Tassare i ricchi per una società più giusta?

L'abito bianco con la scritta rossa "Tax the rich" indossato da Alexandria Ocasio-Cortez è stato uno dei momenti più discussi del Met Gala 2021. "Il mezzo è il messaggio", ha detto lei e il suo "messaggio" si è sentito forte e chiaro nel bel mezzo dell'evento più lussuoso della stagione newyorkese: bisogna "tassare i ricchi". 

AOC ha sostenuto più volte e a gran voce la necessità di un aumento delle tasse sui più ricchi per finanziare i servizi sociali e ridurre l'enorme divario che c'è negli Stati Uniti tra coloro che hanno di più e quelli che hanno meno. Ed è tornata a fare sentire il suo "tax the rich" non a caso ma proprio mentre negli Usa si discute di riforma fiscale.

Quella di Ocasio-Cortez al Met Gala è stata solo una provocazione fine a se stessa, un passo falso ipocrita e poco avveduto, o un successo? E al di là del parlarne tutti, è davvero possibile "tassare i ricchi" per avere una società più equa e giusta?
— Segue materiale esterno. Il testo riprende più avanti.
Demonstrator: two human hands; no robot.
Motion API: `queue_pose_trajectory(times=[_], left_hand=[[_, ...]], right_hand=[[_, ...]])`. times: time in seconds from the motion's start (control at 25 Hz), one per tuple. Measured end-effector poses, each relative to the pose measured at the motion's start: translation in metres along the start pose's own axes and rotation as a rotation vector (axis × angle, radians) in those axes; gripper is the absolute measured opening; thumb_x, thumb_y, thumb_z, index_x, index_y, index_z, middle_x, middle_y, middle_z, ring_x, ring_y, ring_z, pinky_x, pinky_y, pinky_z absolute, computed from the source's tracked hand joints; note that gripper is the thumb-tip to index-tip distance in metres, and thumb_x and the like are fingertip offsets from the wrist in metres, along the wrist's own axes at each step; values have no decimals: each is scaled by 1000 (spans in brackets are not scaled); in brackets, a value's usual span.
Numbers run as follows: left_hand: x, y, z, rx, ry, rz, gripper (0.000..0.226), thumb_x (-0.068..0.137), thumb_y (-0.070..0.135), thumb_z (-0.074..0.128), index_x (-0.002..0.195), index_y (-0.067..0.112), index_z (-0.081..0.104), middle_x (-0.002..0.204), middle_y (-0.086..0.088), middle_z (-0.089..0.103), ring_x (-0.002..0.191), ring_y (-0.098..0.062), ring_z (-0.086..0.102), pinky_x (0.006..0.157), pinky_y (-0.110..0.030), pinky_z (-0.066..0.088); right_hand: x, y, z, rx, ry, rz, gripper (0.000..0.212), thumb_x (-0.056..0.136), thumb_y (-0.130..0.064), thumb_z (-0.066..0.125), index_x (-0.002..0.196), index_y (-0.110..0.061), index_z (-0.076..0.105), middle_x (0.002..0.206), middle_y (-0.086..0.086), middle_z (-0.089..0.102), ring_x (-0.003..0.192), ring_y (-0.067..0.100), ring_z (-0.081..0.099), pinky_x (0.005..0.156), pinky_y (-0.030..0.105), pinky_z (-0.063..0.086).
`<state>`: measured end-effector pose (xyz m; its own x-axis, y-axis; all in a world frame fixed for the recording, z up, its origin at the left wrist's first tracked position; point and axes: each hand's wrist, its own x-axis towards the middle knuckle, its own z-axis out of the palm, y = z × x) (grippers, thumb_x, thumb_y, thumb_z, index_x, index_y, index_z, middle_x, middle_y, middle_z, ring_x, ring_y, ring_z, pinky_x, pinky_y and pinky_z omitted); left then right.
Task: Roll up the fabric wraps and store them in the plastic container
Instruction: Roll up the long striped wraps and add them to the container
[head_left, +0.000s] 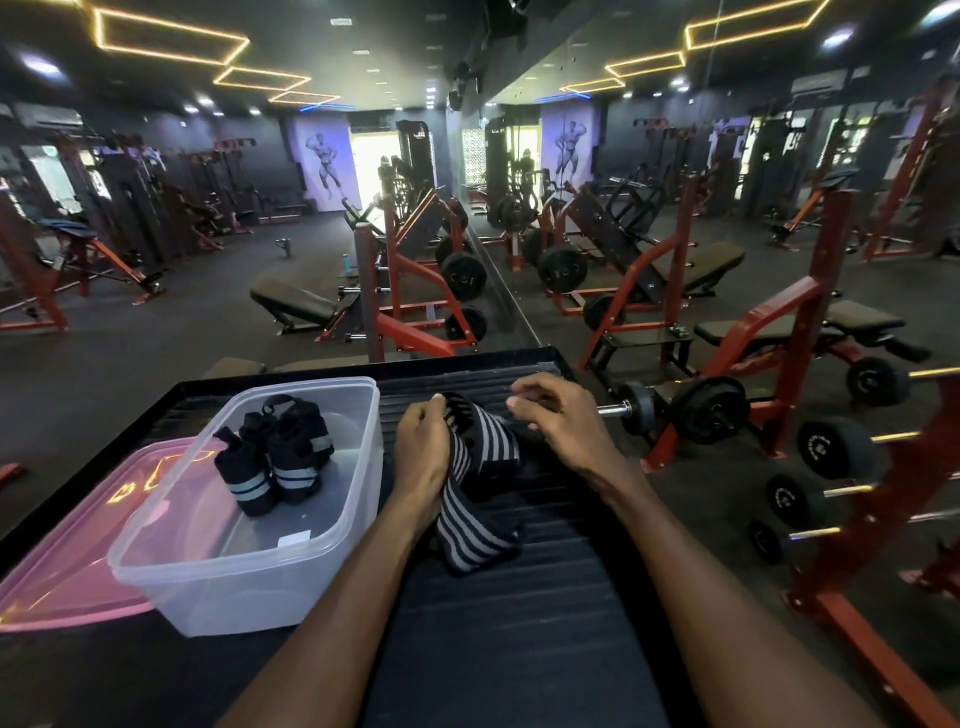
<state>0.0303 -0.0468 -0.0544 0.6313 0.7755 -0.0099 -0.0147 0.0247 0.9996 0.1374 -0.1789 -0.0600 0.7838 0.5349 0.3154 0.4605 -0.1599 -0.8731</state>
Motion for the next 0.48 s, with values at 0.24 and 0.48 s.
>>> queue_pose_trajectory(times=[0.24, 0.48], left_hand=[[1, 1, 1, -233, -54, 114, 18, 93, 28, 65, 93, 10, 71, 94, -14, 74, 90, -29, 71, 88, -44, 55], [1, -2, 3, -40, -256, 47, 26, 85, 19, 72, 110, 12, 68, 99, -7, 75, 90, -19, 72, 78, -28, 56]], right_hand=[[-18, -17, 44, 87, -184, 42, 58, 80, -43, 74, 132, -28, 51, 118, -11, 67, 107, 3, 63, 93, 27, 51], [-6, -18, 37, 412, 308, 133, 16, 91, -6, 62, 101, -19, 65, 99, 2, 71, 94, 17, 69, 84, 33, 56]])
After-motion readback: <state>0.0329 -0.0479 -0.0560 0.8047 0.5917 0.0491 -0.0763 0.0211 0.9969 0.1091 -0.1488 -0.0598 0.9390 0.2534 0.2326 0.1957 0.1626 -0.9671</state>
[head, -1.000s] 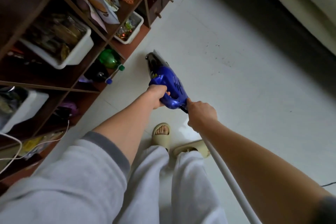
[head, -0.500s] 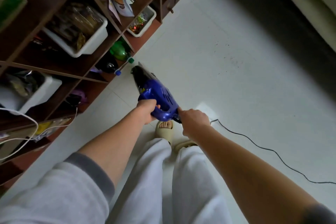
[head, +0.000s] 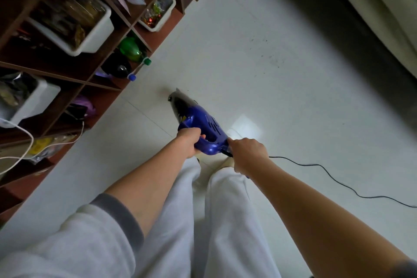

Qualche mese fa il Fmi aveva suggerito che i governi dovrebbero prendere in considerazione "un contributo temporaneo alla ripresa dal Covid" facendo pagare i redditi più alti, riducendo le disuguaglianze e aumentando "la probabilità di una mobilità intergenerazionale", senza dimenticare l'azione per il clima. In un editoriale del Financial Times a marzo di quest'anno ci si chiedeva se avessero ancora senso in un mondo post-pandemico le classiche argomentazioni contro la tassazione differenziale e più pesante per i ricchi. Le tesi a sostegno in effetti sono varie e ben radicate: meno si tassa e più si incentiva la ricchezza, con più tasse i ricchi sono tentati di portare altrove i loro patrimoni e i loro soldi andranno all'estero, più i ricchi hanno possibilità di spendere e meglio è per tutti... Per il FT la risposta alla domanda iniziale è semplice: no, non più. E per rispondere si cita tra le altre cose uno studio della London School of Economics su 50 anni di riforme fiscali in 18 paesi dell'Ocse, dal quale è emerso che ridurre le tasse sui ricchi non ha alcun effetto significativo sulla crescita economica o sulla disoccupazione, mentre acuisce invece le disuguaglianze (l'1% dei più ricchi ha tenuto per sé quasi tutti i guadagni), e che i governi che vorrebbero coprire le perdite causate dalla pandemia non dovrebbero pertanto preoccuparsi delle conseguenze economiche di avere tasse più alte per i più ricchi. "La nostra ricerca mostra che le ragioni economiche per mantenere basse le tasse sui ricchi sono deboli. I grandi tagli alle tasse per i ricchi a partire dagli anni '80 hanno aumentato la disuguaglianza di reddito, con tutti i problemi che ne derivano, senza controbilanciare i guadagni in termini di prestazioni economiche", ha dichiarato David Hope, professore di economia politica al King's College di Londra e tra i ricercatori che hanno lavorato allo studio.

Il tema del Met Gala di quest'anno era "In America" e la congresswoman Alexandria Ocasio-Cortez lo ha declinato come ci si sarebbe aspettato da lei, ricordando che in America "ora è il momento per l'assistenza all'infanzia, l'assistenza sanitaria e l'azione per il clima per tutti" e quindi "tax the rich". Il messaggio è passato? "Gli haters hanno odiato e le persone gentili sono state gentili. Ma tutti abbiamo parlato di tassare i ricchi di fronte a quelle stesse persone che fanno pressione per andare nella direzione opposta e sfondato la quarta parete di eccessi e ostentazioni", ha risposto AOC.

Per sfondare del tutto quella quarta parete serve ben altro che un abito-manifesto, lo sanno tutti e lo sa Alexandria Ocasio-Cortez per prima. Lei ha solo trovato un modo per riportare l'attenzione su un tema che, complice anche la pandemia, potrebbe non essere più così utopistico.